Quantum universality by state distillation (pp1030-1052)
          
B.W. Reichardt
Quantum universality can be achieved using classically controlled stabilizer operations and repeated preparation of certain ancilla states. Which ancilla states suffice for universality? This ``magic states distillation" question is closely related to quantum fault tolerance. Lower bounds on the noise tolerable on the ancilla help give lower bounds on the tolerable noise rate threshold for fault-tolerant computation. Upper bounds show the limits of threshold upper-bound arguments based on the Gottesman-Knill theorem. We extend the range of single-qubit mixed states that are known to give universality, by using a simple parity-checking operation. For applications to proving threshold lower bounds, certain practical stability characteristics are often required, and we also show a stable distillation procedure.}{No distillation upper bounds are known beyond those given by the Gottesman-Knill theorem. One might ask whether distillation upper bounds reduce to upper bounds for single-qubit ancilla states. For multi-qubit pure states and previously considered two-qubit ancilla states, the answer is yes. However, we exhibit two-qubit mixed states that are not mixtures of stabilizer states, but for which every postselected stabilizer reduction from two qubits to one outputs a mixture of stabilizer states. Distilling such states would require true multi-qubit state distillation methods.

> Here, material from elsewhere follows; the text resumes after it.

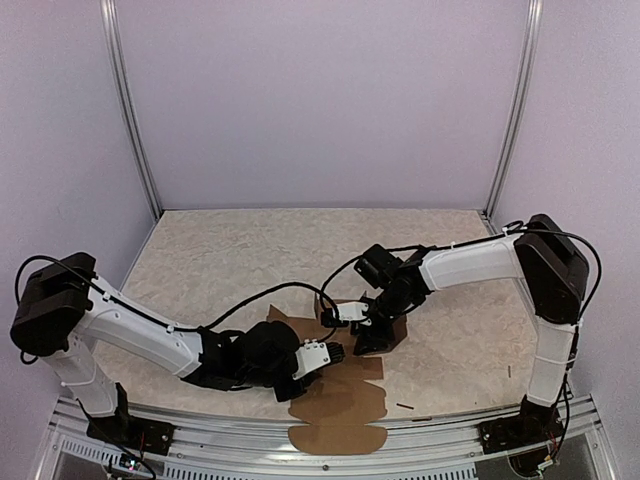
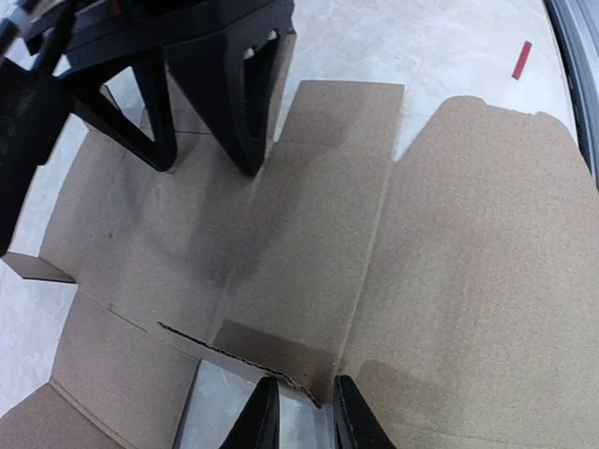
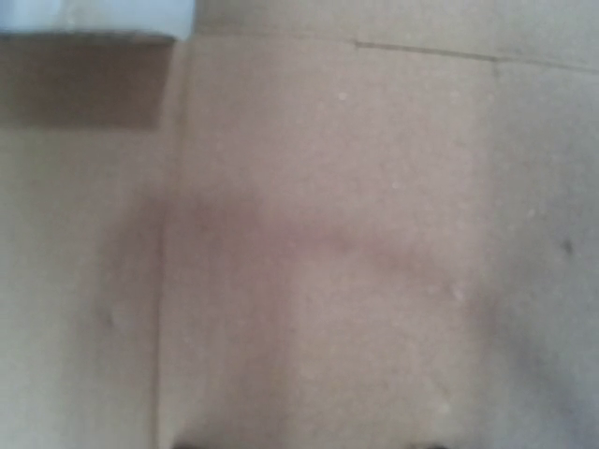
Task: Fold the paper box
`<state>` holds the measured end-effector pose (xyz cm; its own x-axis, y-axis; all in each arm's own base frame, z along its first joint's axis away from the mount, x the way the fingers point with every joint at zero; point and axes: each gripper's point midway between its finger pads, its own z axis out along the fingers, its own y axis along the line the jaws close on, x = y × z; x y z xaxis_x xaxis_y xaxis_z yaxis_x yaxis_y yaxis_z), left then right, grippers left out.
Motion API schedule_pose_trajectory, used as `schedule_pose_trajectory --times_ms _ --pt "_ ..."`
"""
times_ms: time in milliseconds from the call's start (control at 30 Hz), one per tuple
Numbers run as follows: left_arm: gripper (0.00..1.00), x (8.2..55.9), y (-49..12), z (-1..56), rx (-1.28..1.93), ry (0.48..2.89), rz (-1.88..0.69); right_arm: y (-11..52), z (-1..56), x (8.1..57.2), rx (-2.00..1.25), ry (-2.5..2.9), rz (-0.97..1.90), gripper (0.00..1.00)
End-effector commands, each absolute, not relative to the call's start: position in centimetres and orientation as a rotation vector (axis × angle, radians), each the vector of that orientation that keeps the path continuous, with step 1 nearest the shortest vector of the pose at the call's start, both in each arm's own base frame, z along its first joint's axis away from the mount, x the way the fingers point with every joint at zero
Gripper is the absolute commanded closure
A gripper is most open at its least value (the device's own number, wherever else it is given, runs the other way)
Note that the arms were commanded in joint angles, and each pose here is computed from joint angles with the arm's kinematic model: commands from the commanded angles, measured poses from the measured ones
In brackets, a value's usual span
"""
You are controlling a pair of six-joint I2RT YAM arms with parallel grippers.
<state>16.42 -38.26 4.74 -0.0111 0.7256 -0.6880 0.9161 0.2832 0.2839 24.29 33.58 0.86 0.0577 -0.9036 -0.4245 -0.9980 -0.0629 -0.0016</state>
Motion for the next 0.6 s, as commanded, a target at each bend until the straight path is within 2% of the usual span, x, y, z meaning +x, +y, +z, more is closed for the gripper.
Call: schedule_pose_trajectory --times_ms 0,267,567 --pt "0.79 15.3 -39.6 3.6 1.554 1.782 -0.376 28.2 -6.7 19.7 -2.215 2.197 0.406 0.45" --pt "0.74 15.7 -40.1 2.4 1.563 1.803 -0.425 28.3 -6.6 19.4 -2.218 2.204 0.434 0.46" --pt "0.65 16.5 -39.9 -0.4 1.568 1.944 -0.505 29.0 -5.2 19.1 -2.195 2.195 0.525 0.46"
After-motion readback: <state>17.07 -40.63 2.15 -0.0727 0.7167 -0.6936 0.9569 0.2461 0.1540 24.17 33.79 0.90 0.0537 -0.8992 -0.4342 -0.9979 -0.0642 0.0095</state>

Fast amplification of QMA (pp1053-1068)
          
D. Nagaj, P. Wocjan, and Y. Zhang
Given a verifier circuit for a problem in QMA, we show how to exponentially amplify the gap between its acceptance probabilities in the `yes' and `no' cases, with a method that is quadratically faster than the procedure given by Marriott and Watrous. Our construction is natively quantum, based on the analogy of a product of two reflections and a quantum walk. Second, in some special cases we show how to amplify the acceptance probability for good witnesses to 1, making a step towards the proof that QMA with one-sided error QMA_1 is equal to QMA. Finally, we simplify the filter-state method to search for QMA witnesses by Poulin and Wocjan.

Some properties of partial fidelities (pp1069-1080)
          
A.E. Rastegin
Basic properties of Uhlmann's partial fidelities are discussed. Statistical interpretation in terms of POVM measurements is established. Multiplicativity properties are considered. The relationship between partial fidelities and partitioned trace distances is derived. As it is shown, the partial fidelities cannot decrease under unistochastic quantum operations. Thus, the partial fidelities have good properties in the sense of their use as distinguishability measures.